Carlson told his viewers in late March that “of course, masks work,” adding that “everyone knows that” while dinging health officials for initially saying masks are unnecessary, noting that the public understood “there’s a shortage of masks” and don’t want to be lied to.

The primetime host once again took issue with Los Angeles’ mask ordinance on May 28, claiming that officials recommending hand-washing meant they “are telling you that your face mask is so dangerous that you must wash her hands thoroughly after touching.”

“It's like a bio-weapon,” he exclaimed. “But then you are required to put that same terrifyingly dangerous face mask over your nose and mouth and you are required to do this by law. Good luck, Los Angeles, you don’t deserve this.”

The far-right Fox star also gave voice to so-called “COVID Contrarian” Alex Berenson, a former New York Times reporter-turned-spy-novelist who has recently become a star on the right for his relentless mission to convince the public that a pandemic that’s caused 130,000 Amercan deaths isn’t actually dangerous.

“By the way, not a lot of evidence that masks would help,” Berenson told Carlson on June 23. “I know some people are saying it’s because those states don’t have masks. That’s true, how about in Canada where as far as I know mask wearing is not required and has not been a resurgence.”

If Doocy needs more examples to answer his question of when masks became politicized, he could view some of what the network’s slightly more buttoned-up “straight news” side had to say about facial coverings.

During the May 28 broadcast of Martha MacCallum’s show, the Fox News anchor teased a “hot debate about mask wearing in public,” inviting on a guest to explain how “mandatory masks are not about safety, they are about social control.”

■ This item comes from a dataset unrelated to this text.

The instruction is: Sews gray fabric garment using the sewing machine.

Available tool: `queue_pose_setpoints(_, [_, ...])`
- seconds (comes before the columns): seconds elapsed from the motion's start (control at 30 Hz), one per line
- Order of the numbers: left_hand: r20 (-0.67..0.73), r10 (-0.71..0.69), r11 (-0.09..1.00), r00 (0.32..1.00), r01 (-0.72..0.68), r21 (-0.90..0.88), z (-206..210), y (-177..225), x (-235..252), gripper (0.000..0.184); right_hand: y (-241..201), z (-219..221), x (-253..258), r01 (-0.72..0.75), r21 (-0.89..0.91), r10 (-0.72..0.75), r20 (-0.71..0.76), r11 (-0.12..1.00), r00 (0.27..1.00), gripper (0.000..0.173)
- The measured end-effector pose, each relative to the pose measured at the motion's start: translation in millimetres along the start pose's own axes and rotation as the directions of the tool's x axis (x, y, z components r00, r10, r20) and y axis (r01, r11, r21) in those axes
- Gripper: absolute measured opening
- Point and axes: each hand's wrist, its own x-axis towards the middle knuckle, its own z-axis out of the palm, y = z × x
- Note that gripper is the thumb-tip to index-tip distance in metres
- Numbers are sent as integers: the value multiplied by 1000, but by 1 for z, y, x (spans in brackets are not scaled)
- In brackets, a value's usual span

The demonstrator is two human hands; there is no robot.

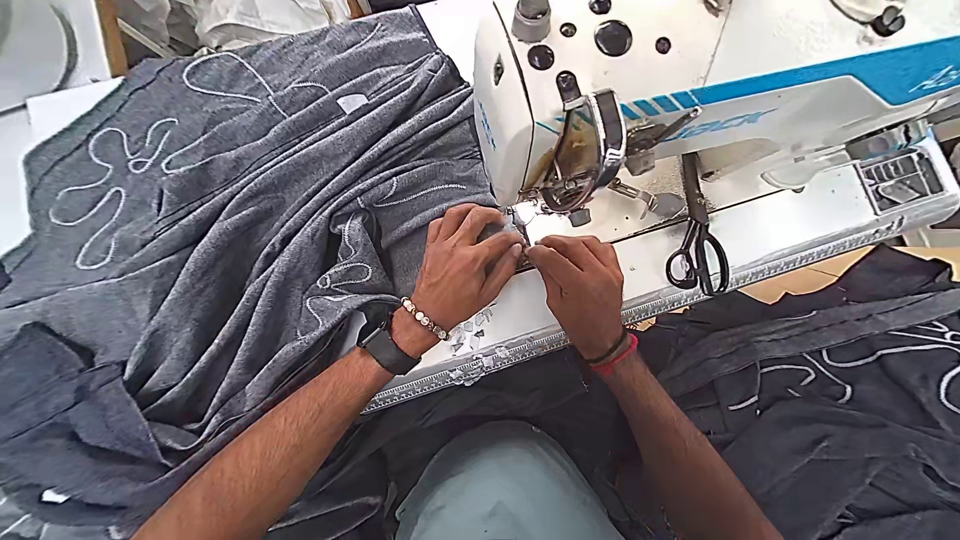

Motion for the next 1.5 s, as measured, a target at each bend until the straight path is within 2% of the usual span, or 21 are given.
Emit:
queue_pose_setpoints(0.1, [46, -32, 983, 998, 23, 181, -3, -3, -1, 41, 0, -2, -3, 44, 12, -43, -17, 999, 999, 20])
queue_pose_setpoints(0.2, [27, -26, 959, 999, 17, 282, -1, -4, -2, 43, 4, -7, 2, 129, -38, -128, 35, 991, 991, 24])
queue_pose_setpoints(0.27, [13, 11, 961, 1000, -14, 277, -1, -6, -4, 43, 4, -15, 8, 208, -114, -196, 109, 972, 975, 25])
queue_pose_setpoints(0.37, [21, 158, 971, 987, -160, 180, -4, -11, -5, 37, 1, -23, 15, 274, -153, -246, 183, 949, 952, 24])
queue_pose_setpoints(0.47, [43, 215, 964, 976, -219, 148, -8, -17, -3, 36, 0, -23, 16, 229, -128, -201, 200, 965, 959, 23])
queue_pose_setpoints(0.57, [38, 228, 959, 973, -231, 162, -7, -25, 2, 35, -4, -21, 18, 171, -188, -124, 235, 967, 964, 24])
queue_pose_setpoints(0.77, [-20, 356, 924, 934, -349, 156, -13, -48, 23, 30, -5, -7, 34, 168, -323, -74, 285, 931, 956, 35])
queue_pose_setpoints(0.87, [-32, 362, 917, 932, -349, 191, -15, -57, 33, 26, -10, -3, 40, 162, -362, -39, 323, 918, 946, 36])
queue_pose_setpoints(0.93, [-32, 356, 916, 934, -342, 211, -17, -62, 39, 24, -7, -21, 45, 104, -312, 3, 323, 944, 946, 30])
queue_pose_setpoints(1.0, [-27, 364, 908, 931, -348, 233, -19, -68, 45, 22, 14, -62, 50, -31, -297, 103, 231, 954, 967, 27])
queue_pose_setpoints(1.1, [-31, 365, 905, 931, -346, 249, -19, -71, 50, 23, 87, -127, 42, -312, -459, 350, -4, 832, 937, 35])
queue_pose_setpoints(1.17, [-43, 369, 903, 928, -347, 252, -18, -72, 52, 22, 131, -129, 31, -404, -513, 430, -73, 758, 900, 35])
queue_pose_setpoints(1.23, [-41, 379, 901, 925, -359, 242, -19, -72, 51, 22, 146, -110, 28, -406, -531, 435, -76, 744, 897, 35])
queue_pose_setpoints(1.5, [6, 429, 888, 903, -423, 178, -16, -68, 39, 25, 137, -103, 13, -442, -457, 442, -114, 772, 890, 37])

“You are going after what you see as masks as an effort to control us and that it's going to become this slippery slope and pretty soon government will be telling us that our lives are changed forever and that we’re going to be wearing these, I guess indefinitely?” MacCallum said.

“The point of the masks is to teach people that life won't be going back to normal and we have to accept COVID-related regulations that normally we would really balk at because they infringe upon our constitutional rights or liberties,” said lawyer Molly McCann, who repeatedly appeared on the network to hype her article for right-wing site The Federalist criticizing mandatory facial coverings.

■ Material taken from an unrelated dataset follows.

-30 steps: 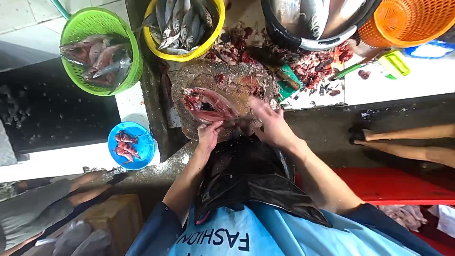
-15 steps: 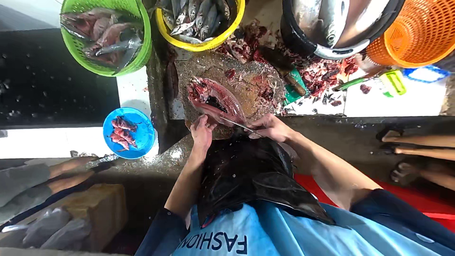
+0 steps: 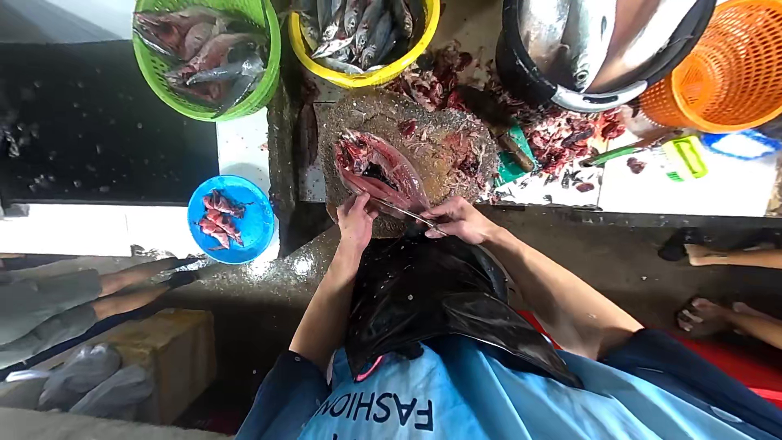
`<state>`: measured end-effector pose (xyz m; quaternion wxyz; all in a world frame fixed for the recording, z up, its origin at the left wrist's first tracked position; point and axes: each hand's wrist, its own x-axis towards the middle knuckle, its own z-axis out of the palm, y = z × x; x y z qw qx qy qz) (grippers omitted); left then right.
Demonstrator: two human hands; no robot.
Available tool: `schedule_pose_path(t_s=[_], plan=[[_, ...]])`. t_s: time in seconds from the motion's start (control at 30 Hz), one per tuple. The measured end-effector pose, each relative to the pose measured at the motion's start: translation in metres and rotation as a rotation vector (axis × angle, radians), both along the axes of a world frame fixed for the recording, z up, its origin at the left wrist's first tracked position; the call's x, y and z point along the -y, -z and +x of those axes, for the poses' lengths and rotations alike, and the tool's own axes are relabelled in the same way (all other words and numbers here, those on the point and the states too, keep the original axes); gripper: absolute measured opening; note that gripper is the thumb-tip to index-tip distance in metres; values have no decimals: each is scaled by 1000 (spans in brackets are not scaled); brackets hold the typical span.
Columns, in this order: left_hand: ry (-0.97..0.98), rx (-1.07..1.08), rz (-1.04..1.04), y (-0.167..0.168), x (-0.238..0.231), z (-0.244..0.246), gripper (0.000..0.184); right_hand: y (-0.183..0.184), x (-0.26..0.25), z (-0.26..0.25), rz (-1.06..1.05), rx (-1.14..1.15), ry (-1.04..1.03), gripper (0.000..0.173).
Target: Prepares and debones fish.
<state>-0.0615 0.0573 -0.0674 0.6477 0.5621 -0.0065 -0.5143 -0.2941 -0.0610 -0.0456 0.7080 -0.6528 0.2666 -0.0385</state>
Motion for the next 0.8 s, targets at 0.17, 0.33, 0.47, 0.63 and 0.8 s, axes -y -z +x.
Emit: schedule_pose_path(t_s=[0.17, 0.33, 0.47, 0.63, 0.8], plan=[[-46, -69, -85, 3, 5, 4, 18, 0, -11, 19, 20, 26, 112, 23], [-15, -27, -104, 3, 11, 8, 17, -17, -11, 11, -141, -88, 41, 21], [17, -17, -143, 6, 13, 6, 19, 1, -7, 29, -195, -87, 47, 26], [92, 39, -136, 3, 21, 14, 4, -27, 9, 32, -354, -233, -79, 45], [-135, -257, -30, -11, 44, -18, 19, -37, 2, 1, 468, 568, 574, 114]])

Despite the network’s long-documented history of mocking and dismissing and fear-mongering over masks, some Fox News hosts have become loud proponents of donning the facial coverings as a low-cost safety measure.

Two pro-Trump hosts, Sean Hannity and Doocy, have begun suggesting that mask-wearing would help states and localities reopen their economies faster and prevent future lockdowns. They both have also seemed to indirectly encourage Trump to publicly wear a mask to set an example from above. 

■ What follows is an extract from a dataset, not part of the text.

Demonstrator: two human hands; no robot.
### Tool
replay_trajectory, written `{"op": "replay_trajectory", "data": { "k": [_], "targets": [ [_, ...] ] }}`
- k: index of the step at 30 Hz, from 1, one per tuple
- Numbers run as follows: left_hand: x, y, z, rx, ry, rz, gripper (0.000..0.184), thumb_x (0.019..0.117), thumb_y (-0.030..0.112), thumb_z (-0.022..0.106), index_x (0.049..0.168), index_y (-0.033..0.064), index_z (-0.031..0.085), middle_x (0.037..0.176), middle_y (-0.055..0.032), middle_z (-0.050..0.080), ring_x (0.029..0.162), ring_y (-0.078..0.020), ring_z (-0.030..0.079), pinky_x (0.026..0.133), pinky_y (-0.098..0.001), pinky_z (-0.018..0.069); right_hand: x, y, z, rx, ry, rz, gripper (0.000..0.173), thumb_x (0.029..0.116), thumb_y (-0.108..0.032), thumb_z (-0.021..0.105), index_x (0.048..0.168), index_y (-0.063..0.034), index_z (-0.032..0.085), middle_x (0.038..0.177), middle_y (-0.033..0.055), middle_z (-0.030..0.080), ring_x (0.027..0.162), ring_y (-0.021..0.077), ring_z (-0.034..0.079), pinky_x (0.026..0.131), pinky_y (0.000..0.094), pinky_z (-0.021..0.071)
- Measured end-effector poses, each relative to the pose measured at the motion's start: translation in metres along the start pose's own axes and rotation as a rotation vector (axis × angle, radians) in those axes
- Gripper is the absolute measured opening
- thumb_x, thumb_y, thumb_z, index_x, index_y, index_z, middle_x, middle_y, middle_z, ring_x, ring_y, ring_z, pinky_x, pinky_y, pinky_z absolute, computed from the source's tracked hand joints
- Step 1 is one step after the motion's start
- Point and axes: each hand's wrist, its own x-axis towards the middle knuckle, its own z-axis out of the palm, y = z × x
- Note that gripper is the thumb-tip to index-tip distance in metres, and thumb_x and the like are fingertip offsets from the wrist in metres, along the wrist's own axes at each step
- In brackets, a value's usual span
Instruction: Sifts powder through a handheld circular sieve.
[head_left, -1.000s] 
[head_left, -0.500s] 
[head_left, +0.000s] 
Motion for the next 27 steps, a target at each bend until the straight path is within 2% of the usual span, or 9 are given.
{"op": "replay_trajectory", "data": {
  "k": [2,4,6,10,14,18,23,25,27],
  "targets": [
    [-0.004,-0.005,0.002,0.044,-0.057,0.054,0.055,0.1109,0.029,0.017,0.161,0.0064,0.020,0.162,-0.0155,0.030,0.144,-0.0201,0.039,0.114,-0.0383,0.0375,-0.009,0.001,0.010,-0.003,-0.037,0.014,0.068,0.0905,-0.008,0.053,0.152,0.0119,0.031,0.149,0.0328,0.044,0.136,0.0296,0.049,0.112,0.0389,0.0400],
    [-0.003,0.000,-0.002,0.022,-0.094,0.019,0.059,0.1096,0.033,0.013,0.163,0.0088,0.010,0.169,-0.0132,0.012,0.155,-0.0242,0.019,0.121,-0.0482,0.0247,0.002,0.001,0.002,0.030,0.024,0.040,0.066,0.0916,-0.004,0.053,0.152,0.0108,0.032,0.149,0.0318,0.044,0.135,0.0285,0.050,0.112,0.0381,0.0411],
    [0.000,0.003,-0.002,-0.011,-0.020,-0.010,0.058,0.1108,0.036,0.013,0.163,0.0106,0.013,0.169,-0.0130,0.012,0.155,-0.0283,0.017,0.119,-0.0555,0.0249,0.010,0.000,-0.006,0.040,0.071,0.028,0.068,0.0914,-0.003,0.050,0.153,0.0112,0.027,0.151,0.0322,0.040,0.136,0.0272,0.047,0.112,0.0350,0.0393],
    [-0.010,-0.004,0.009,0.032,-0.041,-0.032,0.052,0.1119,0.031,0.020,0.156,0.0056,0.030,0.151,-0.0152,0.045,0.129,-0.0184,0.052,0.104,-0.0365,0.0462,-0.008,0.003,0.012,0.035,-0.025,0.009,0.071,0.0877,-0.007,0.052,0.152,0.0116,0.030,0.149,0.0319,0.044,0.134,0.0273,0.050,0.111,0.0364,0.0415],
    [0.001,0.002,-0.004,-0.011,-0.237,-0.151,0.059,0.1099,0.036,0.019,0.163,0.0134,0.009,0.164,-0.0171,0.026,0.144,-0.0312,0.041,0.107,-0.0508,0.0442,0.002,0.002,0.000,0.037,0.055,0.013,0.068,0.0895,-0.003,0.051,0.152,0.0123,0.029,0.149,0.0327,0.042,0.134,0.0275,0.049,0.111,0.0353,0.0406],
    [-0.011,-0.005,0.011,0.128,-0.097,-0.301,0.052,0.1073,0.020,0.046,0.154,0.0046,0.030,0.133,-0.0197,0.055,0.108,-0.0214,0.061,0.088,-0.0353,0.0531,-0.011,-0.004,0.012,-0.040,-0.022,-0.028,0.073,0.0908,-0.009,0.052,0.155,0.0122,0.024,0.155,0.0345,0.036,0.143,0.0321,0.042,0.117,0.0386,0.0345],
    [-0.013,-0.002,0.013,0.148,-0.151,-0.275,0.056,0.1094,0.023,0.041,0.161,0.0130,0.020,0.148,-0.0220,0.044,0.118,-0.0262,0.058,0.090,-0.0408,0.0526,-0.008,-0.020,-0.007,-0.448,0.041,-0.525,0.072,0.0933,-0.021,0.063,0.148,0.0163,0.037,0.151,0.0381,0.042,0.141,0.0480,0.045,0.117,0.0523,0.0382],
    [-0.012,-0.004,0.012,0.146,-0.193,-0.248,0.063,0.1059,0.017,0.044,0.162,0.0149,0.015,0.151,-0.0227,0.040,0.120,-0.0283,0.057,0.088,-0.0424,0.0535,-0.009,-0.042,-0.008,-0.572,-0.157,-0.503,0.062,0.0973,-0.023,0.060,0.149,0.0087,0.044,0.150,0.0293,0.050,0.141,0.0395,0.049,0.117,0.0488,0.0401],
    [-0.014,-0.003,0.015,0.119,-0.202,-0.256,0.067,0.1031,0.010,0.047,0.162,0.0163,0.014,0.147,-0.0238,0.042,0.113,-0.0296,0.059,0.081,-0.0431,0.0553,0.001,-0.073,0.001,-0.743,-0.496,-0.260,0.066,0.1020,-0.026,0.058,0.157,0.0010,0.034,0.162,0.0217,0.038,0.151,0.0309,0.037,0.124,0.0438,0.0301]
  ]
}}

And in the early days of the outbreak in New York, even Ingraham encouraged people to wear facial coverings so they could continue going to work, posting tweets showing followers how to make their own facial coverings. “Going back to most jobs after 15 days will require new protocols until this virus burns out—everyone within 6 feet of others MUST wear masks, constant hand washing, gloves, protective goggles if needed,” she wrote on March 23. 

But even before her about-face on masks, the Fox News host still enthusiastically used the facial-coverings as a political football. 

“The ‘experts’ are routinely wrong on issues big and small—on wearing masks, on reusable grocery bags… virus modeling and treatments. For years they defended outsourcing to China. So when experts issue edicts, remember their often spectacular record of failure,” Ingraham wrote in April.